Outcomes of included studies.
BOT-2, Bruininks-Oseretsky test of motor proficiency edition 2; DCD, developmental coordination disorder; DCD-Q, developmental coordination disorder questionnaire; EFOA, external focus of attention; FOA, focus of attention; IFOA, internal focus of attention; KOR, knowledge of results; MABC-2, movement assessment battery, 2nd edition; ns, non-significant (value not provided in article); TST, task specific training; NFOA, no focus of attention; NNT, neuromotor task training; QET, quiet eye training.
3.2.3 Types of feedback
Eight trials assessed internal FOA compared to external FOA for motor learning and performance (44–48, 51, 52, 54). One trial examined the effect of increased KOR during a 12-week therapy program (53).
Five trials, represented in four articles, investigated the effect of augmented feedback delivered via technology compared to traditional training methods (31, 42, 43, 49, 50). Three trials used the Nintendo Wii to augment feedback and one used an iPad to deliver immediate visual feedback (49). Control participants received a no feedback handwriting task (49), task specific training (42, 43), neuromotor task training (31) and the Jump Ahead Program (50).
No other articles were found by this review that investigated other forms of feedback for motor learning or performance for children with DCD.
3.3 Impact of feedback on motor performance and motor learning
3.3.1 Motor performance
Eleven articles reported on the impact of different forms of feedback on motor performance. Seven of these articles investigated an internal FOA compared to an external FOA (45–48, 51, 52, 54). Only two of these trials including a “no specific FOA” feedback groups on motor performance (45, 52). Six of these seven articles did not find a significant difference between an internal FOA, external FOA or no FOA on motor performance outcomes, including the single session trials (45, 52), multi session trials (46, 48, 51, 54), and trials that included follow up measures (46, 48). The remaining article found a significant difference between visual gaze direction feedback and no gaze direction for a bimanual wrist coordination task (p = 0.001) (47).

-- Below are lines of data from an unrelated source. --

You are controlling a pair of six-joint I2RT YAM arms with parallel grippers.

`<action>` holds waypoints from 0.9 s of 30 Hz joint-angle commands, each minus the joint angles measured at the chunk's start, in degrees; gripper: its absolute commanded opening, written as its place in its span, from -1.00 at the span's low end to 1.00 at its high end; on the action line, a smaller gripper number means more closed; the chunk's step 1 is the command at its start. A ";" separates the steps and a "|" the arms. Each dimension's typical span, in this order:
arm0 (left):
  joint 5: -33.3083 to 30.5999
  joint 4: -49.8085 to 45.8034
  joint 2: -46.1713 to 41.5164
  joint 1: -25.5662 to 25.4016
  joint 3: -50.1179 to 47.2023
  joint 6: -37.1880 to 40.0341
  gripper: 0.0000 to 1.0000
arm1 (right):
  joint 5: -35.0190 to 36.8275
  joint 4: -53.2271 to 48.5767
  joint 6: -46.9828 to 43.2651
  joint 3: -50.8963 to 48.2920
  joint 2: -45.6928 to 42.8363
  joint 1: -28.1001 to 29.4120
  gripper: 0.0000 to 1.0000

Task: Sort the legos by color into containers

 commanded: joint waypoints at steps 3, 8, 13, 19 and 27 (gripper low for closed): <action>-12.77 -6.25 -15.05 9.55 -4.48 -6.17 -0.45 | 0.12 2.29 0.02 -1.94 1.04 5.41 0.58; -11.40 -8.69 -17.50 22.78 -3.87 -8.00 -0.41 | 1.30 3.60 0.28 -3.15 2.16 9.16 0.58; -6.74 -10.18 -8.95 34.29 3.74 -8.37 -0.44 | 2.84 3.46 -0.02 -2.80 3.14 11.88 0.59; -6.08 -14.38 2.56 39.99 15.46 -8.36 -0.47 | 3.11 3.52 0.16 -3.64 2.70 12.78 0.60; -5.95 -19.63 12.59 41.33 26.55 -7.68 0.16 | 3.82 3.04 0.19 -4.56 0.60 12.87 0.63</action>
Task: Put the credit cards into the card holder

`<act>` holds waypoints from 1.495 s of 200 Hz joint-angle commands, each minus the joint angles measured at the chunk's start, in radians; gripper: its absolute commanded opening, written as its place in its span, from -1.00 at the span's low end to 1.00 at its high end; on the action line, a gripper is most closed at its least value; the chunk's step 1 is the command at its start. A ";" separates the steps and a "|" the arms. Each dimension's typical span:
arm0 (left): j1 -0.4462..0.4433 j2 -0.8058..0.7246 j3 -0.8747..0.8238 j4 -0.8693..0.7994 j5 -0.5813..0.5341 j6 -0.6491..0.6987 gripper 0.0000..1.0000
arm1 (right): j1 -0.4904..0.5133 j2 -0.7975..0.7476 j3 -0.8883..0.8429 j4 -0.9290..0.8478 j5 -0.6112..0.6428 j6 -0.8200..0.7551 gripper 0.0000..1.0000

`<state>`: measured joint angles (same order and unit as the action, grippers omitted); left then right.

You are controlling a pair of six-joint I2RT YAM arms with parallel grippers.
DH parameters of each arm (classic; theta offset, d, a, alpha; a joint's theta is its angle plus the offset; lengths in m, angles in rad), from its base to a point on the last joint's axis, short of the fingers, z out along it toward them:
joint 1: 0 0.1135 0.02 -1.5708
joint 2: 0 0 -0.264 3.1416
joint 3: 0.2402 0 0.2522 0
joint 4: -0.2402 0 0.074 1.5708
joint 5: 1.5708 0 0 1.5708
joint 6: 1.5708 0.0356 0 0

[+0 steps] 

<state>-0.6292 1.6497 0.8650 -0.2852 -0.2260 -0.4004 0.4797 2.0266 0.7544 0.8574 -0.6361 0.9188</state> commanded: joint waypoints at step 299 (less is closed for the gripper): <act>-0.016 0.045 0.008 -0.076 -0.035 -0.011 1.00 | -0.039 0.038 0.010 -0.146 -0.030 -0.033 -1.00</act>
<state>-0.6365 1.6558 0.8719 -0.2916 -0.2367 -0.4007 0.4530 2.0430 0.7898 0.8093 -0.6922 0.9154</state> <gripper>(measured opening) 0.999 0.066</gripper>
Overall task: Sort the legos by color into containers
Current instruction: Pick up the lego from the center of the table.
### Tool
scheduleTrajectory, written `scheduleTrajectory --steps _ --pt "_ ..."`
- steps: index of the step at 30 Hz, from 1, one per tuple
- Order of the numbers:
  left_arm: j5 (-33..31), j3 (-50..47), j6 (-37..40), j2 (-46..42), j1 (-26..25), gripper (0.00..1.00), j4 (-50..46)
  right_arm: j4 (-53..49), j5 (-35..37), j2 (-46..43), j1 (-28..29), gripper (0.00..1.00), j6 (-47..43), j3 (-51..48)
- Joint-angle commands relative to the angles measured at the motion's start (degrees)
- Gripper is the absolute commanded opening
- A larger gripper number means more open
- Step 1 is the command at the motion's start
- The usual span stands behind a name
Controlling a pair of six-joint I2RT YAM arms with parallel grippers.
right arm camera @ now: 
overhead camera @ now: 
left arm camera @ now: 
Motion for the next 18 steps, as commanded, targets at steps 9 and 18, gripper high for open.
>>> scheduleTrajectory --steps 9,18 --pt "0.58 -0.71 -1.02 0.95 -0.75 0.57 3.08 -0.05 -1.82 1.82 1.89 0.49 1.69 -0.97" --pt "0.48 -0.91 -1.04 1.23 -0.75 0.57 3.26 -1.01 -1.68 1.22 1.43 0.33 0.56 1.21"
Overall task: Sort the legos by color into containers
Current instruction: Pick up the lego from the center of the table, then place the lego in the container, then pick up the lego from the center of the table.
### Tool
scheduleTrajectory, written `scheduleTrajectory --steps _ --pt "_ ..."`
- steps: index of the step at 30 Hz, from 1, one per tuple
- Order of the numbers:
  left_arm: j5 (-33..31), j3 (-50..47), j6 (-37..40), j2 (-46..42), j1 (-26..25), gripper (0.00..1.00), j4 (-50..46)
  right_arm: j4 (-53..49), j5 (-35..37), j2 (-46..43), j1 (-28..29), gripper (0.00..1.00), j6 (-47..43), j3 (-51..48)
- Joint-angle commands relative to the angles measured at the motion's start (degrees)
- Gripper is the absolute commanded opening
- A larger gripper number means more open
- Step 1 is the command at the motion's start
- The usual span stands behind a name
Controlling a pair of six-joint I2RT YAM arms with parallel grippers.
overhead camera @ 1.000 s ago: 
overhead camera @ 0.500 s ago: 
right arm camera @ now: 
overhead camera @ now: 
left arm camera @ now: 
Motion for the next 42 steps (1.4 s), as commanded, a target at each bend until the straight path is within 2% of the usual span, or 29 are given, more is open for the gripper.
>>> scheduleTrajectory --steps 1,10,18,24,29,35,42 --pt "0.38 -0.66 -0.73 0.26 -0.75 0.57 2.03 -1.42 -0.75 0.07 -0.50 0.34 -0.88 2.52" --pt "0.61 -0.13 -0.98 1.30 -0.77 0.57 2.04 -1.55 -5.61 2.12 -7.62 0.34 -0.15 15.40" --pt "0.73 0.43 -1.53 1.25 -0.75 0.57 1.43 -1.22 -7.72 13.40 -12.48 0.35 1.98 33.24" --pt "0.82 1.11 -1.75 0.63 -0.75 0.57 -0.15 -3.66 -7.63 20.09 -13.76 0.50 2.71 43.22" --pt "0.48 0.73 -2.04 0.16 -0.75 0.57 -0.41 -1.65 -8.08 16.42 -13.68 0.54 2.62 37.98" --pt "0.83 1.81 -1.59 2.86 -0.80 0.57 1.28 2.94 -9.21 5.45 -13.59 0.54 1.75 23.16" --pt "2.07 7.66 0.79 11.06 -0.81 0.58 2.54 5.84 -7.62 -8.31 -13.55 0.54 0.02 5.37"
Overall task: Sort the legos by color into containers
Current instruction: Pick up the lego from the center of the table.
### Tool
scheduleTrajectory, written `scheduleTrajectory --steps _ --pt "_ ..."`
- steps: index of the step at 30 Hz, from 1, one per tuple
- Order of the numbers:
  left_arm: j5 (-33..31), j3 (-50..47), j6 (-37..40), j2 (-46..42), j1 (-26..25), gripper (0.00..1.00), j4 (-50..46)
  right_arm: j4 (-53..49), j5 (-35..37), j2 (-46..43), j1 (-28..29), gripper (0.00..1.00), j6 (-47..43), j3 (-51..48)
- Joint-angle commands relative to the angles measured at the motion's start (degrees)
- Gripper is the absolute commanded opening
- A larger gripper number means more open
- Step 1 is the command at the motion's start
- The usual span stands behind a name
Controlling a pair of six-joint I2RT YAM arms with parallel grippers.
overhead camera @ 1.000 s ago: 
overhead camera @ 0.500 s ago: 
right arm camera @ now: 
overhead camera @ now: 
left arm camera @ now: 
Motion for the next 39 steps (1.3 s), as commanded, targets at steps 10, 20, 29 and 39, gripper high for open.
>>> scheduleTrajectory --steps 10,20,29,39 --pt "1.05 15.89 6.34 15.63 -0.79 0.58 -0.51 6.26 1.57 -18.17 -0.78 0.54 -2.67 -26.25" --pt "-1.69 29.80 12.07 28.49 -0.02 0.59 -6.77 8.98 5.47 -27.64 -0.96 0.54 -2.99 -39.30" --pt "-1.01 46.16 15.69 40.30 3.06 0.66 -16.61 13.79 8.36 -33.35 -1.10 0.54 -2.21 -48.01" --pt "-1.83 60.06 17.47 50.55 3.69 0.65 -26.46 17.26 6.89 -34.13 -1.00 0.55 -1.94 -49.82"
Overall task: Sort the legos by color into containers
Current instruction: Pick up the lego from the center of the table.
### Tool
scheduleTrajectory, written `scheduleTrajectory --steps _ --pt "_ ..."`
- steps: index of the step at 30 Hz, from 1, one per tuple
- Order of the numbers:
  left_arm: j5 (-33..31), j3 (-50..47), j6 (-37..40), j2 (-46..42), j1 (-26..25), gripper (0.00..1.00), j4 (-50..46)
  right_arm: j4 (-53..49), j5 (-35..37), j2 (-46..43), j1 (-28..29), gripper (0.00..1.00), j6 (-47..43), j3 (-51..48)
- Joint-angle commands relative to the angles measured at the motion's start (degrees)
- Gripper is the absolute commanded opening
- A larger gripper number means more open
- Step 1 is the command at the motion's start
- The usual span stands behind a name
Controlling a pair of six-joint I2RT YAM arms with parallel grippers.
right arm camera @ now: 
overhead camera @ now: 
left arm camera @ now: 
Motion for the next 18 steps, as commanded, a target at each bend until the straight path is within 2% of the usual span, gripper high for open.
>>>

The two single session trials (45, 52) were the only two trials to include a no feedback group, and both reported no difference between internal FOA, external FOA or no direction feedback groups. Interestingly, Li et al. (45) revealed 70.97% of participants in the no direction group, reported adopting internal FOA feedback principles. Although no significant results were found, it may be important to note that Psotta et al. (52), found a trend for benefits of external FOA on jump performance for children with DCD (p = 0.063) compared to internal FOA and no direction groups. Finally, it is noteworthy that the six multi-session articles did not include a “no feedback” group, and that all articles reported improvements in motor performance from baseline (45, 48, 51–54).
Noordstar et al. (53) investigated the effect of using increased specific KOR feedback compared to usual care on motor learning outcomes. There was no significant difference reported between groups for motor performance outcomes at the end of the 12-week intervention period. However, it was reported that all participants, regardless of group, improved in their motor performance due to participation in the intervention (p = 0.005), and that this was maintained at a 3-month follow up (p = 0.003).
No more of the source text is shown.